Retype the entire listing, keeping every word as it is.

====

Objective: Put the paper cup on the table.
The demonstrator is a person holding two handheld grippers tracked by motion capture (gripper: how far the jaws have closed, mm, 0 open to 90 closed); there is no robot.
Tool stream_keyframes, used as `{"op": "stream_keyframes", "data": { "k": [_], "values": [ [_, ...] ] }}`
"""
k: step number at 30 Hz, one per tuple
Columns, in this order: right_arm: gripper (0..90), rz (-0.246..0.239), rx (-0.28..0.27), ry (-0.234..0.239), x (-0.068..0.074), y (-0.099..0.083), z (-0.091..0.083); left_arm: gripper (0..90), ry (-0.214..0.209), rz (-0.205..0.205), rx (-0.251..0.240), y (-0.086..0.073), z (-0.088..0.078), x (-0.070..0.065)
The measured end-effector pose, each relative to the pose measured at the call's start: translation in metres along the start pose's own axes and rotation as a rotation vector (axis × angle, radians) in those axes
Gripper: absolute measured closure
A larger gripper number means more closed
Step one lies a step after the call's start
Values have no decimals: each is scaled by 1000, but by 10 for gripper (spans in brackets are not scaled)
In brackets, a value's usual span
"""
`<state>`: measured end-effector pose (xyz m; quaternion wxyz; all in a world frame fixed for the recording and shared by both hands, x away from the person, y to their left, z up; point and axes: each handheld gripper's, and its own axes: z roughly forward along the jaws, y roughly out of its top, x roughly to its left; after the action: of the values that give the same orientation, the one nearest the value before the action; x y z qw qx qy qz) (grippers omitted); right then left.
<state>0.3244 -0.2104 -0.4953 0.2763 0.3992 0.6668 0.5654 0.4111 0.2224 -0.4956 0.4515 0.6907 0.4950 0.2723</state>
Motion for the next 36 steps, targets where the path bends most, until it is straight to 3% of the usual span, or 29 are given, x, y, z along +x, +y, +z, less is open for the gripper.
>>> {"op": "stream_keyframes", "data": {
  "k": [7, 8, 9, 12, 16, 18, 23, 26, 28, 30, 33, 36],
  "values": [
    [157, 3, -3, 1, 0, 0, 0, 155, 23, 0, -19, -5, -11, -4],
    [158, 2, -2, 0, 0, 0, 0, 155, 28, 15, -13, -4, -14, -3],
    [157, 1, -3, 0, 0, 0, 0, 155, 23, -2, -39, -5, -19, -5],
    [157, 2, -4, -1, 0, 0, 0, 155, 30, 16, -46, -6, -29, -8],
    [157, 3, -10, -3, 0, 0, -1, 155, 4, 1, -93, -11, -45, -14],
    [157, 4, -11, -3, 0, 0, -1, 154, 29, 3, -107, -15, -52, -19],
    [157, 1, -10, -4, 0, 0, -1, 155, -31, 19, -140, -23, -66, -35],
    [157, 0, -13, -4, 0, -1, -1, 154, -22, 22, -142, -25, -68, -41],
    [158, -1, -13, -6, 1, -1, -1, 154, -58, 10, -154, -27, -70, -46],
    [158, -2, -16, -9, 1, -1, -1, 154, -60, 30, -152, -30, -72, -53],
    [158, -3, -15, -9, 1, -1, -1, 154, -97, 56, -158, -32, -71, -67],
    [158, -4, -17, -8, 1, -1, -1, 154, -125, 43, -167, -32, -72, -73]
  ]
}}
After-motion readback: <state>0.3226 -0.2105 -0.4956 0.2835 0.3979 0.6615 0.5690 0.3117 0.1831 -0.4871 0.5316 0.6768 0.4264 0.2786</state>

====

■ SOLUTION TO THE PROBLEM
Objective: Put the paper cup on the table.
The demonstrator is a person holding two handheld grippers tracked by motion capture (gripper: how far the jaws have closed, mm, 0 open to 90 closed); there is no robot.
Tool stream_keyframes, used as `{"op": "stream_keyframes", "data": { "k": [_], "values": [ [_, ...] ] }}`
"""
k: step number at 30 Hz, one per tuple
Columns, in this order: right_arm: gripper (0..90), rz (-0.246..0.239), rx (-0.28..0.27), ry (-0.234..0.239), x (-0.068..0.074), y (-0.099..0.083), z (-0.091..0.083); left_arm: gripper (0..90), ry (-0.214..0.209), rz (-0.205..0.205), rx (-0.251..0.240), y (-0.086..0.073), z (-0.088..0.078), x (-0.070..0.065)
The measured end-effector pose, each relative to the pose measured at the call's start: translation in metres along the start pose's own axes and rotation as a rotation vector (axis × angle, radians) in those axes
Gripper: absolute measured closure
A larger gripper number means more closed
Step one lies a step after the call's start
Values have no decimals: each is scaled by 1000, but by 10 for gripper (spans in brackets are not scaled)
In brackets, a value's usual span
"""
`<state>`: measured end-effector pose (xyz m; quaternion wxyz; all in a world frame fixed for the recording and shared by both hands, x away from the person, y to their left, z up; point and axes: each handheld gripper's, and its own axes: z roughly forward along the jaws, y roughly out of its top, x roughly to its left; after the action: of the values that give the same orientation, the one nearest the value before the action; x y z qw qx qy qz) (grippers omitted); right then left.
<state>0.3244 -0.2104 -0.4953 0.2763 0.3992 0.6668 0.5654 0.4111 0.2224 -0.4956 0.4515 0.6907 0.4950 0.2723</state>
Motion for the next 36 steps, targets where the path bends most, until it is straight to 3% of the usual span, or 29 are given, x, y, z along +x, +y, +z, less is open for the gripper.
>>> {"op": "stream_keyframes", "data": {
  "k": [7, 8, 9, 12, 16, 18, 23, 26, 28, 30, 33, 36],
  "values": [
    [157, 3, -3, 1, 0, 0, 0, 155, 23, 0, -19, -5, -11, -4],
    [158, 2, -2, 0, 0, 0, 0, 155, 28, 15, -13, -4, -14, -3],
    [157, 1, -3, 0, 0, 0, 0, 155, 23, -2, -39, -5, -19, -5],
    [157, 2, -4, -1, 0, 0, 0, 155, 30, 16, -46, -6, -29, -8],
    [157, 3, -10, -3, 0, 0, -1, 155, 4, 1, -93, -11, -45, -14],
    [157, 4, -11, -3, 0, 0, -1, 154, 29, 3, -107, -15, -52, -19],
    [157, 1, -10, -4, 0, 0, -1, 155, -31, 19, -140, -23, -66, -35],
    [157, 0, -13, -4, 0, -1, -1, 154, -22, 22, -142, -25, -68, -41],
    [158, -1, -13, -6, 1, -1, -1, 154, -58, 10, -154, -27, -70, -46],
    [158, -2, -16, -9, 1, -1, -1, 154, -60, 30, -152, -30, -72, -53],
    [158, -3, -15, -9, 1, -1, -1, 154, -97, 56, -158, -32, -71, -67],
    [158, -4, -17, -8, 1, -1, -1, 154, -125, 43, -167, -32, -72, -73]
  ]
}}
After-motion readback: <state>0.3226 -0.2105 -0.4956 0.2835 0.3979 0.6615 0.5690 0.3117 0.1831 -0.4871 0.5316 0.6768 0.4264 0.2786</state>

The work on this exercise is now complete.